Your Prayers, Our Prayers

Prayer request card

By Alanna C. Sullivan
Associate Minister in the Memorial Church

Last week, a friend of mine who is a reform rabbi shared this poem, from One Table Shabbat Together, with me :

Yes, the space between us is scary.
It is odd and at odds,
an area unoccupied where all things exist.
But the space between us is also liminal,
a threshold between old and new.

And so, in this space anything is possible:
to grow without gathering, 
to connect without congregating,
to create without convening.
Which means the space between is sacred.
 Yes, the space between us is scary. 
But scared and sacred are so close—
and we need to make space for both. 

It has become a guiding light for me as I pick my way through this new landscape of wilderness. 

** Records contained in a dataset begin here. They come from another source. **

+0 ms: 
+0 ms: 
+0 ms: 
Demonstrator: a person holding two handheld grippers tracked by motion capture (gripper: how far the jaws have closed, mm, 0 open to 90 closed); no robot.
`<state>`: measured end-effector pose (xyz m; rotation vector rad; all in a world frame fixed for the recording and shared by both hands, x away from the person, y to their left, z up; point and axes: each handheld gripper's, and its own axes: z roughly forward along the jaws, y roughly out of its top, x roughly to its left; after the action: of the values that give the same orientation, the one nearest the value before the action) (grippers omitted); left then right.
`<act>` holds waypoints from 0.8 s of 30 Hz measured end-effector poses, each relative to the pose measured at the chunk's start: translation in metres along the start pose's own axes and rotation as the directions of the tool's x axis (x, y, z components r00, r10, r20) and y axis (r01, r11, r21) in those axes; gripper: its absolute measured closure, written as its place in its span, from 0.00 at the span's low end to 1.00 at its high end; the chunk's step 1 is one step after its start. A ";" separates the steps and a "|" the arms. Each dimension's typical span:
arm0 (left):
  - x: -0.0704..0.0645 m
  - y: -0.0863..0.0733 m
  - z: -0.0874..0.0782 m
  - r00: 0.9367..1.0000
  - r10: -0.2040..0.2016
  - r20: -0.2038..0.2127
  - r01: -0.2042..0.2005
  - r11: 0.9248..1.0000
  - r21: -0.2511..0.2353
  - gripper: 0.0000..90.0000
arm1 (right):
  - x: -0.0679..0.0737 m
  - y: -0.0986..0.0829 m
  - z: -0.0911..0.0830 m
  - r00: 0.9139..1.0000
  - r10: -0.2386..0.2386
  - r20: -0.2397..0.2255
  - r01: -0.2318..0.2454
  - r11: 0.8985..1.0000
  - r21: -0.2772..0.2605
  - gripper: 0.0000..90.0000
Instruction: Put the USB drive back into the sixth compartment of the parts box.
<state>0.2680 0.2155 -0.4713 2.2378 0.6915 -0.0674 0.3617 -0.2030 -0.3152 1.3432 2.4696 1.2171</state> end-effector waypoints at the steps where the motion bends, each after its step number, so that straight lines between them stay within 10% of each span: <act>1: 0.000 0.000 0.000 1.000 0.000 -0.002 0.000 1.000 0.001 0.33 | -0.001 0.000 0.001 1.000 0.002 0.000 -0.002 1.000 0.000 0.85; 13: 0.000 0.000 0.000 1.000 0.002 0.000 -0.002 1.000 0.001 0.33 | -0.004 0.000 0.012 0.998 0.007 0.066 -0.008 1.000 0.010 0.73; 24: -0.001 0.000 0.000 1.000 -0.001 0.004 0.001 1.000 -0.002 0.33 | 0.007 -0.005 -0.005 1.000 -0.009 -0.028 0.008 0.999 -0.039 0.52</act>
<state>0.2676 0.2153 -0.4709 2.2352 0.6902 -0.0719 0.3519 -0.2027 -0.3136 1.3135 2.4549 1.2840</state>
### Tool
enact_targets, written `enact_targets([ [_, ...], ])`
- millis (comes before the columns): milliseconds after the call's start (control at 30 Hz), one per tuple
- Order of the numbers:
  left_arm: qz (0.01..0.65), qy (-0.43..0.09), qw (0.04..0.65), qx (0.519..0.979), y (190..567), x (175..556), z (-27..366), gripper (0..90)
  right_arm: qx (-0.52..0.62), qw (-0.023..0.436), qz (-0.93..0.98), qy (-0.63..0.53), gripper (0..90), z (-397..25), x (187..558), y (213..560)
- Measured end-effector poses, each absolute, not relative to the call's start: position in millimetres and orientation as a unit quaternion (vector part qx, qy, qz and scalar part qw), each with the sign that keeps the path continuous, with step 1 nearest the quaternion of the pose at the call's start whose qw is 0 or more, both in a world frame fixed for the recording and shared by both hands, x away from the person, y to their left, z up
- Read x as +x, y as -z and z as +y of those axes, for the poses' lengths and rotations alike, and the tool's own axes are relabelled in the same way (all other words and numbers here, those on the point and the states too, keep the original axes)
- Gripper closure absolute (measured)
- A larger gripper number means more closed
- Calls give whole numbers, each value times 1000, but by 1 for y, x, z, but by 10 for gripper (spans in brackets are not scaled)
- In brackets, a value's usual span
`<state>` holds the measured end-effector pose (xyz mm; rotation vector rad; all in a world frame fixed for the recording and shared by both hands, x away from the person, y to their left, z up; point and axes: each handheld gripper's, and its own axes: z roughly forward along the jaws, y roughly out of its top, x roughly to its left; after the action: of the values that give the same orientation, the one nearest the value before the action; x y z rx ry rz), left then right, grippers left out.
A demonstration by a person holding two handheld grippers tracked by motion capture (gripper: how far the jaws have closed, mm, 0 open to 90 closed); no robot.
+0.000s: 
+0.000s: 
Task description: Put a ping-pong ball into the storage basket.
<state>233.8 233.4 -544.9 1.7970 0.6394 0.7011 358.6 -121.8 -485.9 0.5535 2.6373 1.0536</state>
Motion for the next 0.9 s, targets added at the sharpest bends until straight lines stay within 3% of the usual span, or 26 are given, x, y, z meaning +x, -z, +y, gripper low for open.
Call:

It feels as if my world has been turned upside down in the recent weeks. The boundaries and systems I created to shape and organize my life no longer serve me — or they were illusionary to begin with. The line between work and home, leisure and labor, personal and public, the holy and the mundane, are all blurred.  

And my disorientation is most clearly evident in my jumbled prayers to God:

      "God, I pray for a day when social distancing is in our faint memories
      When we can embrace our friends, neighbors and strangers again."

      "God, I also thank you for this precious time with my little boy,
       who I was afraid was going to grow up without me noticing."  

That is the wonderful and mysterious thing about God and prayer. Nothing is off limits. It is ok for it to be messy, incoherent, angry, or even thankful. Believe me, God can take whatever you are feeling. God has probably heard worse — just look at the Psalms.

For many, there are few things more intimidating than prayer. You can feel pressured about how a prayer is supposed to sound and what it is supposed to say. It is easy to get bogged down by the logistics of it. Prayer is difficult, but it does not mean that it is complex. It is a relatively simple practice. Prayer is an ongoing conversation with the one who knows us better and loves us more than any other. I think the real reason prayer is difficult is because it means opening ourselves up to God and, maybe even more difficult, opening up to ourselves. When we pray to God, we might recognize God’s holiness, but also in turn our inarticulate brokenness. God, however, accepts our prayers completely and knows what we need before we ask.

So, in this time we invite you to share your prayers with God — and with us. You can submit your prayer on our website here. Each week we will collect your individual prayers and weave them into a communal prayer that will be shared on Fridays. Your confidentiality is honored.  

Let us hold one another in prayer in that liminal space between us and God, where both the sacred and the scared are welcomed.